Premier séjour de l’année dans notre région d’adoption de Charente-Maritime. Comme l’an passé à la même époque, c’est un franc soleil qui nous accueille 4 jours durant, et malgré la fraîcheur, les Rochelais sont déjà sur les terrasses du Vieux Port. Nous partageons d’abord notre temps entre magasins du centre ville (c’est la période des soldes), nouveaux quartiers du bord de l’eau, le Gabut et ses fresques peintes, ou la Ville en Bois, avec sa moderne Médiathèque, offrant une vue spectaculaire sur le port.

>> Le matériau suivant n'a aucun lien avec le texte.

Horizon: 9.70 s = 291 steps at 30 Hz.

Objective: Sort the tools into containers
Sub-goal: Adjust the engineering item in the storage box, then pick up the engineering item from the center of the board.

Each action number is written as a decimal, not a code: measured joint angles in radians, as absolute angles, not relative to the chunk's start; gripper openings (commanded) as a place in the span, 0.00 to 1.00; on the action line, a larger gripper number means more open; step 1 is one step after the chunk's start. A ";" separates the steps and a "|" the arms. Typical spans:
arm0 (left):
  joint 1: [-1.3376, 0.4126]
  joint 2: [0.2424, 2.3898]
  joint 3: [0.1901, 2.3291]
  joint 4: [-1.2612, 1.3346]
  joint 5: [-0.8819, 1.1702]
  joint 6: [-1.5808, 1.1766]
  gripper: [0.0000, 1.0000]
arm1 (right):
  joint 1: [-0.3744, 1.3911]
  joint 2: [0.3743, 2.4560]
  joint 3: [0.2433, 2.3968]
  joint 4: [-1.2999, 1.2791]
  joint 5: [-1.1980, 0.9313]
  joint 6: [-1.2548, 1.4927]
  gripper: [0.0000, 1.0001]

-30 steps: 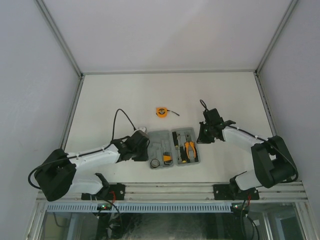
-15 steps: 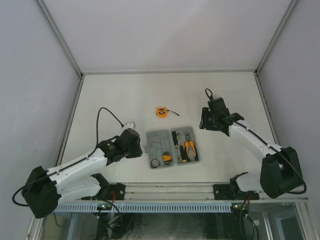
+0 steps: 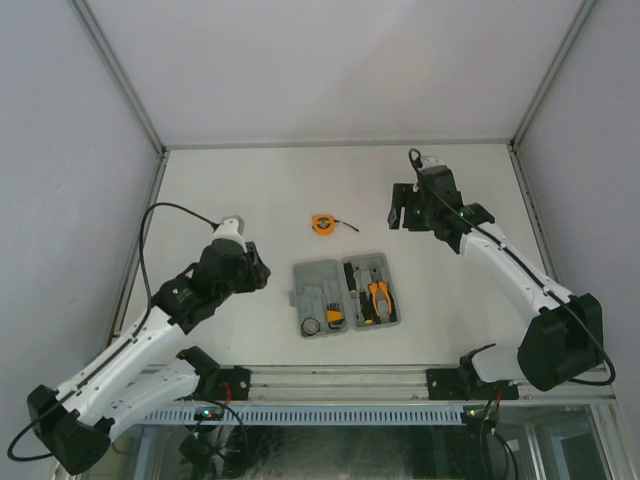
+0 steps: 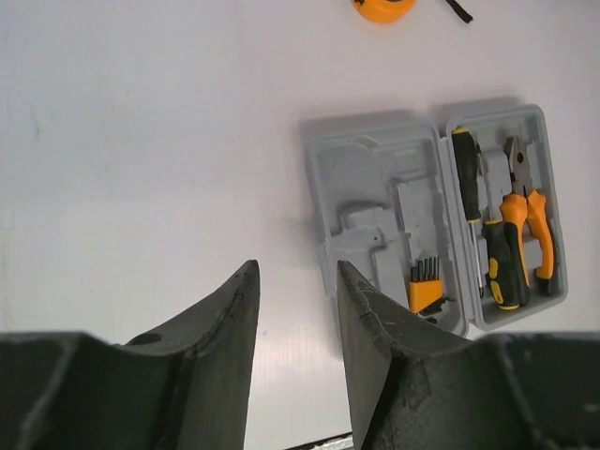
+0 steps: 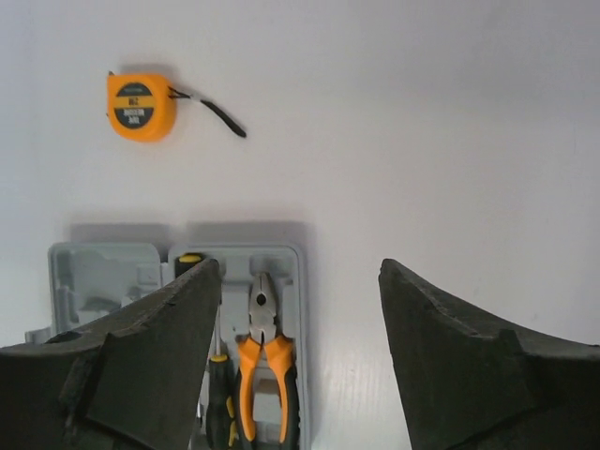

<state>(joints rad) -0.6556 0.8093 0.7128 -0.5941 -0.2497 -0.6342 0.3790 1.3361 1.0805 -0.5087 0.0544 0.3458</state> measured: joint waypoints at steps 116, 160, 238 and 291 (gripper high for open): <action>-0.242 0.805 0.785 -0.706 -0.123 -0.451 0.56 | 0.706 2.166 1.789 -0.643 0.082 0.459 0.71; -0.239 0.810 0.785 -0.706 -0.119 -0.451 0.55 | 0.668 2.289 1.882 -0.775 0.147 0.480 0.71; -0.813 1.026 0.932 -0.216 0.247 -0.512 0.64 | 1.024 0.811 0.583 0.008 -0.070 -0.463 0.18; -0.828 0.985 0.902 -0.196 0.080 -0.515 0.00 | 1.076 0.829 0.693 -0.022 0.215 0.004 0.88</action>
<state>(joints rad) -0.8280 0.9852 0.9016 -0.1955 0.0795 -0.5148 1.0760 0.8291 0.6933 -0.0216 0.2153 0.0036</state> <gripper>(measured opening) 0.289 0.901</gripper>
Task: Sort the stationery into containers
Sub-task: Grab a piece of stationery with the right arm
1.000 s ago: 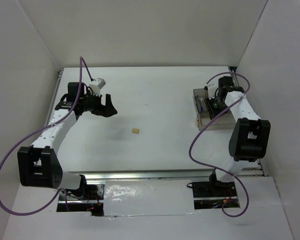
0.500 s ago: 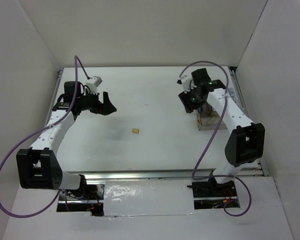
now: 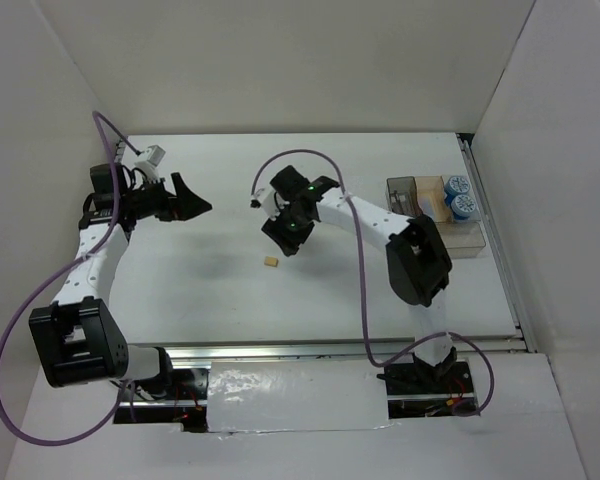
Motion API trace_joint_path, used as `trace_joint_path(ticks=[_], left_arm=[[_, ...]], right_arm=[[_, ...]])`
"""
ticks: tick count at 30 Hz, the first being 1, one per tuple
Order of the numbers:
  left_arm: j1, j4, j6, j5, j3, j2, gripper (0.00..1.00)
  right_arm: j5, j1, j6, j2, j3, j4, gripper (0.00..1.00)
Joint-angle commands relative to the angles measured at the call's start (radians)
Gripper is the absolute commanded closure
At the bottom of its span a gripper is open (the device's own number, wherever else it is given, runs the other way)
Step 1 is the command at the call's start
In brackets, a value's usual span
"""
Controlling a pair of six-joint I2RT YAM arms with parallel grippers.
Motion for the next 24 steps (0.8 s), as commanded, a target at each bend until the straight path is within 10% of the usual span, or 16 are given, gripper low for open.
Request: trace_joint_path(ticks=[1, 4, 15, 17, 24], left_arm=[[0.039, 0.064, -0.044, 0.132, -0.02, -0.001, 0.01], [0.039, 0.063, -0.029, 0.11, -0.023, -0.008, 0.01], [0.048, 0.025, 0.017, 0.091, -0.021, 0.006, 0.01], [0.048, 0.02, 0.025, 0.094, -0.023, 0.008, 0.01], [0.048, 0.028, 0.025, 0.097, -0.017, 0.021, 0.01]], right_arm=[[0.008, 0.045, 0.005, 0.061, 0.107, 0.035, 0.42], [0.009, 0.078, 0.009, 0.127, 0.173, 0.035, 0.27], [0.069, 0.137, -0.018, 0.244, 0.205, 0.041, 0.24], [0.081, 0.136, -0.023, 0.258, 0.202, 0.046, 0.0], [0.084, 0.127, -0.024, 0.273, 0.196, 0.064, 0.01]])
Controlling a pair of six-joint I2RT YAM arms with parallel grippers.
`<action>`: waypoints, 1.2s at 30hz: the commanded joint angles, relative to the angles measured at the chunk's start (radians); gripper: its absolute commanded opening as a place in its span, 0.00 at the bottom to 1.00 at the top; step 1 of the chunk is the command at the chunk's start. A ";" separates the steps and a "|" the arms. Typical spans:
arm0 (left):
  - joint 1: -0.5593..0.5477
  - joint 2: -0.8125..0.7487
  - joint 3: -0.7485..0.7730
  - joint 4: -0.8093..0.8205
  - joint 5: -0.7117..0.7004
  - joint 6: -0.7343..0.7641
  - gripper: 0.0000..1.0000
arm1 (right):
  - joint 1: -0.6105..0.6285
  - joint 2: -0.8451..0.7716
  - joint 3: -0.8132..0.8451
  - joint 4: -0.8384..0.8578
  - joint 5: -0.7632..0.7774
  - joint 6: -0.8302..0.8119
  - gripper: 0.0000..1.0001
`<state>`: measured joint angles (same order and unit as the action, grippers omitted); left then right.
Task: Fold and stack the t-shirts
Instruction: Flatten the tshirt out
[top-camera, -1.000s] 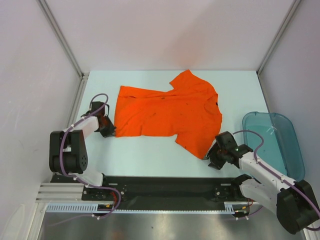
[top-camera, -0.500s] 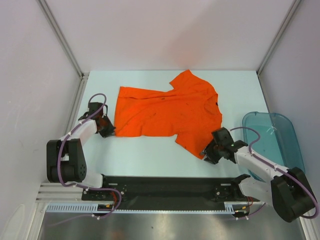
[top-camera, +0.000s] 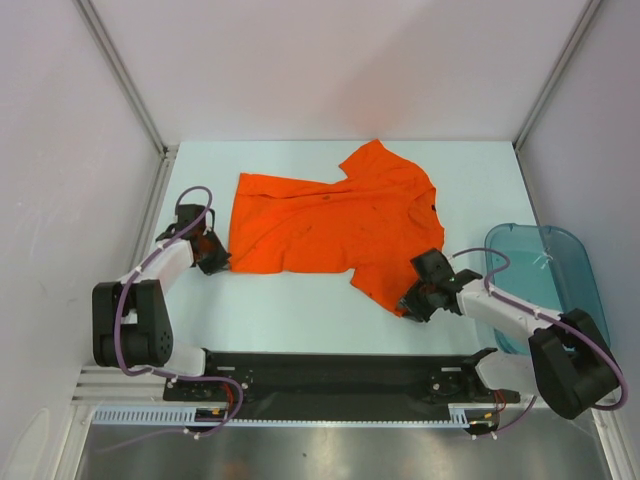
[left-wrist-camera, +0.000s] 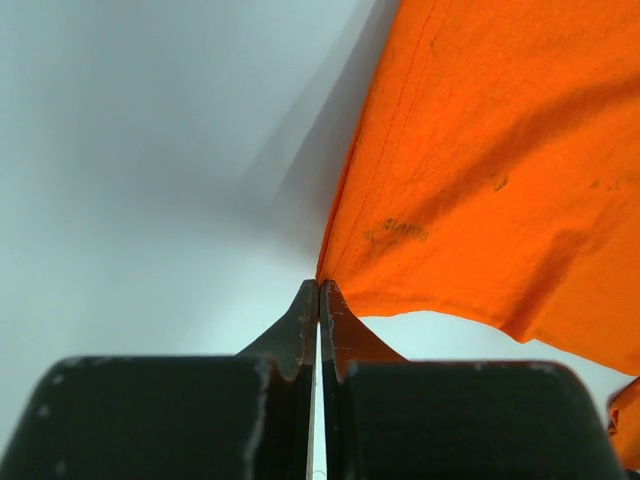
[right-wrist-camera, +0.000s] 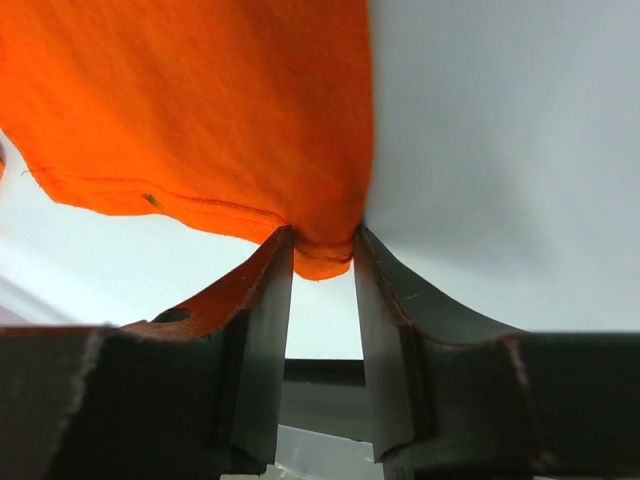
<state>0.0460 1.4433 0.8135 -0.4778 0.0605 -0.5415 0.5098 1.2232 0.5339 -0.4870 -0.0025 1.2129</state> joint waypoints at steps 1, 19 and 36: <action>0.000 -0.046 0.026 0.008 0.015 -0.006 0.00 | 0.010 0.036 -0.049 -0.090 0.104 0.022 0.32; -0.006 -0.302 0.222 0.033 -0.024 0.074 0.00 | -0.189 -0.175 0.530 -0.269 0.128 -0.525 0.00; -0.032 -0.575 0.921 0.038 0.068 0.195 0.00 | -0.257 -0.419 1.257 -0.199 0.071 -0.955 0.00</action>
<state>0.0296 0.8921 1.6142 -0.4324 0.1585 -0.3912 0.2558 0.8631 1.6810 -0.7429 0.0704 0.3607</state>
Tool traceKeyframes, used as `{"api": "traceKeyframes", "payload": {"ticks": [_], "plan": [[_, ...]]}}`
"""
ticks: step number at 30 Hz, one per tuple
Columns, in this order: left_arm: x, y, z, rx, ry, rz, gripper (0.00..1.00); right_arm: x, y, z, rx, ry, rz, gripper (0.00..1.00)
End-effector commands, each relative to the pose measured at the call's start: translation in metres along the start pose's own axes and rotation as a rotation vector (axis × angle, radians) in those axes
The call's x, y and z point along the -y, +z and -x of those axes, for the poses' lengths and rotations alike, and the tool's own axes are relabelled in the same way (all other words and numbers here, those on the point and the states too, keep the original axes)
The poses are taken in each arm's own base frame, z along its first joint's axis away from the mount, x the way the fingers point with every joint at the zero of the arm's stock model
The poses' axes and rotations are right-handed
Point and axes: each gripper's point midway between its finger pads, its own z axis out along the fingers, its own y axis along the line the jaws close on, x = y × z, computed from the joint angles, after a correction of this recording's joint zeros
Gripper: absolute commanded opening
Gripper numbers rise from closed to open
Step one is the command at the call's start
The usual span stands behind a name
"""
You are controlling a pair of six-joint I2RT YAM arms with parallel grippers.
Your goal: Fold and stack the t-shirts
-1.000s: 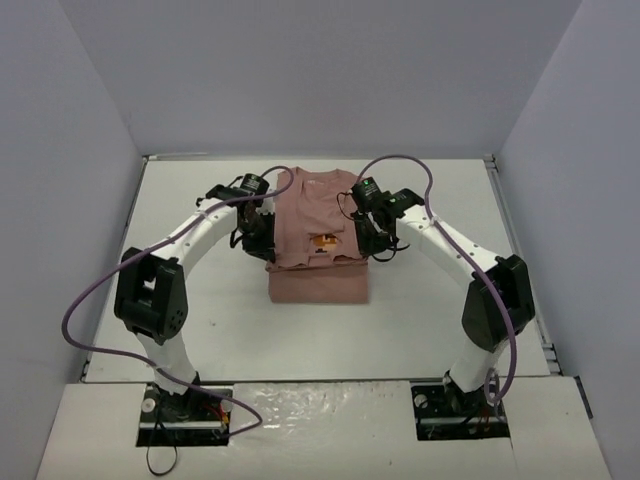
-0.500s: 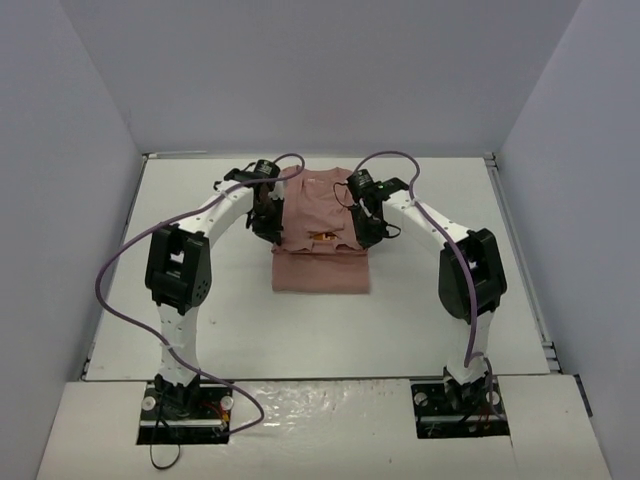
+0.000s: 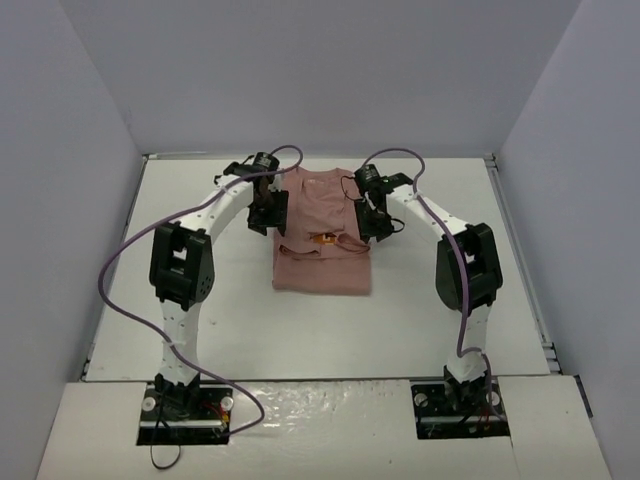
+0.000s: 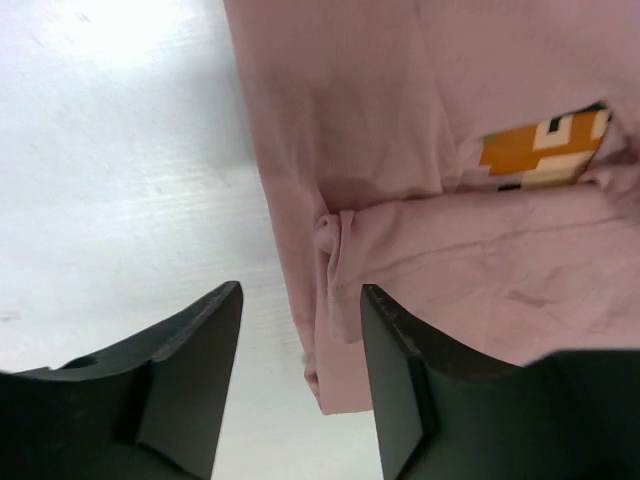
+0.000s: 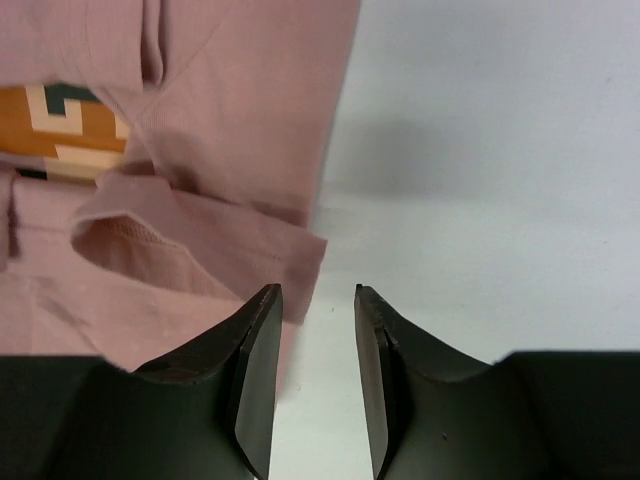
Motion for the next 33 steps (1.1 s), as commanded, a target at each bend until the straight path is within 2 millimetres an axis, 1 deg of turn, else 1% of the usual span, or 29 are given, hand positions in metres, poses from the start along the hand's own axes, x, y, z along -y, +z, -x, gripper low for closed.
{"api": "traceKeyframes", "payload": {"ticks": [1, 3, 4, 5, 6, 8, 9, 10, 11, 12, 13, 14, 15, 16, 17, 18, 19, 21, 23, 25, 28, 29, 33], "plan": [[0.006, -0.072, 0.054, 0.238, 0.016, 0.003, 0.52, -0.003, -0.048, 0.058, 0.175, -0.005, 0.039, 0.35], [0.008, -0.100, 0.061, 0.307, 0.009, -0.004, 0.53, -0.015, -0.072, 0.074, 0.234, -0.042, 0.118, 0.36], [0.009, -0.114, 0.060, 0.336, 0.000, -0.006, 0.53, -0.020, -0.081, 0.077, 0.252, -0.077, 0.150, 0.36], [0.008, -0.124, 0.056, 0.356, -0.006, -0.010, 0.53, -0.024, -0.087, 0.079, 0.265, -0.106, 0.177, 0.37], [0.009, -0.128, 0.051, 0.364, -0.011, -0.016, 0.53, -0.028, -0.093, 0.079, 0.272, -0.128, 0.202, 0.37], [0.010, -0.130, 0.038, 0.385, -0.029, -0.047, 0.53, -0.037, -0.106, 0.073, 0.297, -0.177, 0.263, 0.37], [0.009, -0.128, 0.027, 0.377, -0.038, -0.055, 0.52, -0.040, -0.107, 0.070, 0.299, -0.194, 0.278, 0.37], [0.007, -0.124, 0.015, 0.364, -0.041, -0.061, 0.51, -0.043, -0.109, 0.067, 0.304, -0.210, 0.295, 0.37], [0.008, -0.121, 0.012, 0.362, -0.042, -0.074, 0.50, -0.045, -0.108, 0.060, 0.290, -0.218, 0.319, 0.37], [0.006, -0.106, -0.012, 0.315, -0.045, -0.084, 0.47, -0.052, -0.106, 0.051, 0.281, -0.240, 0.365, 0.37], [0.010, -0.108, -0.014, 0.328, -0.042, -0.107, 0.46, -0.059, -0.104, 0.044, 0.271, -0.255, 0.399, 0.37], [0.013, -0.104, -0.027, 0.314, -0.044, -0.131, 0.46, -0.065, -0.101, 0.037, 0.260, -0.276, 0.429, 0.37], [0.015, -0.096, -0.043, 0.289, -0.048, -0.154, 0.46, -0.071, -0.098, 0.031, 0.250, -0.300, 0.458, 0.36], [0.021, -0.093, -0.042, 0.319, -0.051, -0.180, 0.46, -0.080, -0.094, 0.024, 0.243, -0.339, 0.479, 0.37], [0.024, -0.084, -0.055, 0.300, -0.060, -0.190, 0.46, -0.084, -0.086, 0.016, 0.225, -0.355, 0.486, 0.37], [0.030, -0.084, -0.056, 0.316, -0.063, -0.209, 0.46, -0.088, -0.080, 0.007, 0.202, -0.367, 0.494, 0.37], [0.035, -0.078, -0.056, 0.332, -0.065, -0.224, 0.46, -0.095, -0.074, 0.000, 0.188, -0.389, 0.507, 0.36], [0.047, -0.061, -0.064, 0.327, -0.066, -0.236, 0.45, -0.107, -0.059, -0.016, 0.158, -0.416, 0.540, 0.36], [0.050, -0.051, -0.061, 0.345, -0.079, -0.231, 0.43, -0.119, -0.051, -0.022, 0.152, -0.431, 0.596, 0.36], [0.049, -0.039, -0.061, 0.344, -0.097, -0.225, 0.39, -0.124, -0.044, -0.028, 0.139, -0.453, 0.609, 0.36], [0.046, -0.020, -0.060, 0.351, -0.125, -0.218, 0.33, -0.131, -0.025, -0.037, 0.108, -0.489, 0.626, 0.36], [0.046, -0.015, -0.060, 0.352, -0.130, -0.214, 0.33, -0.132, -0.016, -0.038, 0.095, -0.491, 0.630, 0.36], [0.038, 0.018, -0.071, 0.284, -0.149, -0.170, 0.28, -0.139, 0.006, -0.040, 0.069, -0.509, 0.650, 0.35]]}}
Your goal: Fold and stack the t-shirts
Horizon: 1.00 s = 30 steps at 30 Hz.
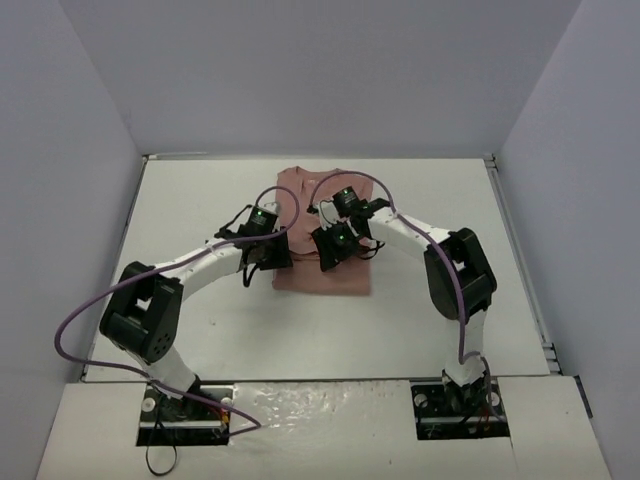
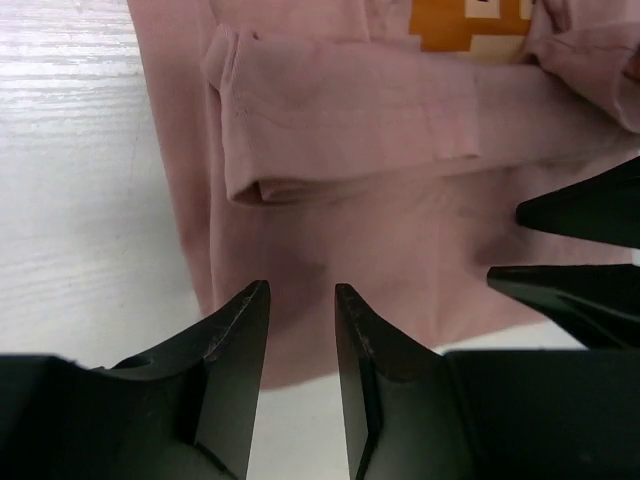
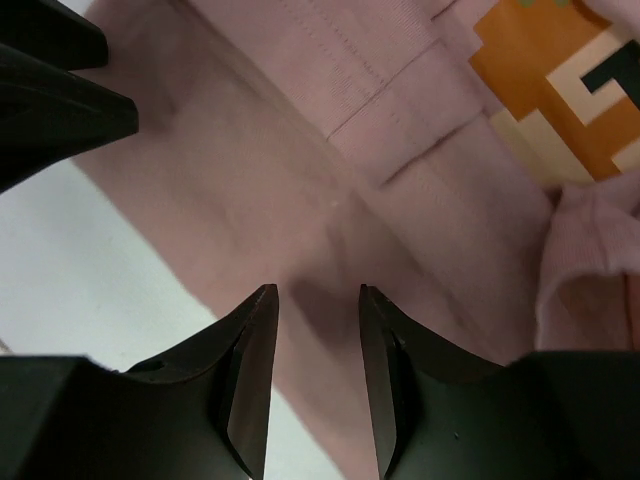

Nous enjambons ensuite nos vélos pour une virée le long de la mer vers le nord, traversant le parc de la Tour Carrée jusqu’au port industriel de La Pallice en passant par Chef de Baie, et sa petite plage. Mais notre principale sortie est le lendemain pour l’île de Ré, tellement plus agréable hors saison, quand on ne croise quasiment personne, à vélo ou à pied, sur les chemins côtiers. Notre point de départ, l’épicentre de l’île rallié en autocar depuis La Rochelle, est la petite ville de Saint-Martin-de-Ré, ceinte de ses murailles conçues par Vauban, au point que l’on oublie vite la première impression plutôt réfrigérante, cette prison aux hautes murailles qui pique les yeux en arrivant. Dans la « métropole » rétaise, il y a déjà quelques hivernants qui profitent du soleil en ce dimanche midi, et les places sont chères dans les rares restaurants ouverts. Une fois notre estomac rassasié, nous entamons la balade pour laquelle nous sommes venus, 20 kilomètres le long de la mer jusqu'à Ars-en-Ré, près de la pointe de l’île. Il fait presque chaud lorsque les alignements d’arbustes coupent le vent du large, et nous zigzaguons entre côte et intérieur, d’autant que de gros travaux de réfection de la digue sont en cours et nous dévient vers les champs. Plus loin, nous traversons des marais, dont des marais salants visiblement abandonnés, pour s'approcher d’Ars : voici un village qui est facile à repérer, avec son clocher unique blanc et noir, qui servait d’amer (point de repère) aux bateaux d’antan. Contrairement à St-Martin, Ars-en-Ré somnole l'hiver venu, quasiment tout est fermé, boutiques, bars ou restaurants, seule la boulangerie permet de faire une pause avant de rentrer dans nos pénates. 

C’est sur les coups de cinq heures du soir que nous prenons le chemin de l’arrêt de bus. Voilà justement un bus qui nous passe sous le nez, inattendu compte tenu des horaires que j’ai téléchargés sur la toile. Arrivés à l’arrêt, je m’aperçois que c’est le dernier bus dominical qui vient de passer, et que je n’avais pas consulté les bons horaires ! Plus de bus ; un taxi dimanche soir sur l’île, n’y pensons pas ; pas d’hôtel ouvert dans les parages, ne reste plus que l’auto-stop comme solution : voilà qui va me rajeunir de quelques décennies ! Nous voici donc à lever le pouce devant l'arrêt du bus. Nous n’avons guère longtemps à attendre : après quelques minutes, une voiture s’arrête. Dedans, trois retraités qui rentrent sur le continent après une journée sur l’île, à qui nous devons sembler un peu désemparés et loin de l’archétype des stoppeurs habituels. Ils se serrent dans leur Prius pour nous faire de la place, et nous voilà sauvés ! Nous devisons un peu, ils sont charmants et nous ramènent au-delà du pont, allant jusqu’à dévier de leur trajectoire pour nous déposer pas très loin de notre appartement rochelais. Et nous voici rentrés sans histoires, bien plus tôt même qui si nous avions emprunté l’omnibus initialement prévu ! Je ferai cependant plus attention à l'avenir pour que pareille mésaventure ne se reproduise pas.